As mentioned above, there are absolutely no jobs, even one’s that could tibe you over for a bit, around your present location?
Post # 7
He gets points for moving to be with you, but the fact that you ended up with a 2 hr commute each way is just ridiculous.
I am also concerned that he doesn’t want you to have a car. Surely he must see how isolating it is for you. Maybe he likes it that way.

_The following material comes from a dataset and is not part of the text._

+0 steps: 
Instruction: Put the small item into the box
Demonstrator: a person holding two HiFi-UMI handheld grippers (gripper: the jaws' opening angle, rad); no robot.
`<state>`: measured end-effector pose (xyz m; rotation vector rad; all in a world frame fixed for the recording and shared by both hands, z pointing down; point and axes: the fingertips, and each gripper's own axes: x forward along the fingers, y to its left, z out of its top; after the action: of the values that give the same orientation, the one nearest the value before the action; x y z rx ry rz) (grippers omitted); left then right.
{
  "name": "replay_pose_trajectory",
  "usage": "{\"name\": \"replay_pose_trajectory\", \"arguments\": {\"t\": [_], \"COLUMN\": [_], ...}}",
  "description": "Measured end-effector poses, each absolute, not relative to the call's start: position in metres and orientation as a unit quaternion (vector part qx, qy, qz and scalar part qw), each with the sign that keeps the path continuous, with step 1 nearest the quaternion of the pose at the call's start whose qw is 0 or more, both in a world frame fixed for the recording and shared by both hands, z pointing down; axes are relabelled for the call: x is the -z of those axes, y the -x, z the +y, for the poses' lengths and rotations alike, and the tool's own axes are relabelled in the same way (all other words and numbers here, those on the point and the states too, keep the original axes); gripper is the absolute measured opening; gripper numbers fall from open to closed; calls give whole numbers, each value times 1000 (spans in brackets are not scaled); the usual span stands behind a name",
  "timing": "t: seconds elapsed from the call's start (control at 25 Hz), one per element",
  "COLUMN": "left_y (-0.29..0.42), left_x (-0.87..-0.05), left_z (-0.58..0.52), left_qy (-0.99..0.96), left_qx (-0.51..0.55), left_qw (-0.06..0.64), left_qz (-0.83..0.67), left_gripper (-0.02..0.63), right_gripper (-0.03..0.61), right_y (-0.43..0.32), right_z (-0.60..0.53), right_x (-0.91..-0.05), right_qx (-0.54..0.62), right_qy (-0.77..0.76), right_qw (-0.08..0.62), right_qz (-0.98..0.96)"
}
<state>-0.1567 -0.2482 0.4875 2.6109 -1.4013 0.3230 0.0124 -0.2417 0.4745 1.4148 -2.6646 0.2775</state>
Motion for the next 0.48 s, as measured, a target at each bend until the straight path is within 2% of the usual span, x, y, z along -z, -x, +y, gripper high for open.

I don’t know the area, but surely there must be some need for an attorney in New Jersey.
Post # 8
If you can’t find work in New Jersey then you should definitely try to find work in NYC and move there. Honestly, he tried to help you and you said No because you don’t like being handed money. Is wounding your pride a bit really worth harboring resentful feelings towards this man? If you are totally against accepting money in a certain way why not discuss it so it”s a loan instead of a handout?
Post # 9
He sounds controlling. If he is willing to move to be with you, then money should not be an issue. The way I feel about it is if you have a relationship then everything becomes “ours” not his and hers. My opinion of course…
Post # 10
I don’t understand, you won’t take his money but you want him to help buy you a car? He is probably trying to be responsible with money because of your financial situation and a car might be stretching it too thin. I think you are not seeing you two as a team but individuals. You are concerned with you and not what is best in the long run. You might have to settle a little to get to where you need to be later. I don’t see him as the bad guy at all in this situation. I think you may also want to consider both of you relocating to a new location where you can both find jobs.
Post # 11
I personally would not be ok with him giving me money. I’m with you there. But that includes not allowing him to buy me a car either. I also understand why he wouldn’t want a joint account. Is it possible to find a job in NJ without quitting the temp job? I would just keep explaining to him that it’s important you make your own money and not take his.
Post # 12
Umm he makes 300k a year. I’m pretty sure you wouldnt even be making a dent in his salary, let him help you, there isnt anything wrong with that.
Post # 13
I’m with mrscheetos. Let him help you. He can afford it. Women would kill to be in your position.
Post # 14
oh wow, I totally read that salary wrong. I don’t know what I was thinking. He could still have a lot of debt to consider though. Still confused about the car versus giving money thing, but I agree she should be willing to take money while to figures our a new plan that works well for the two of them.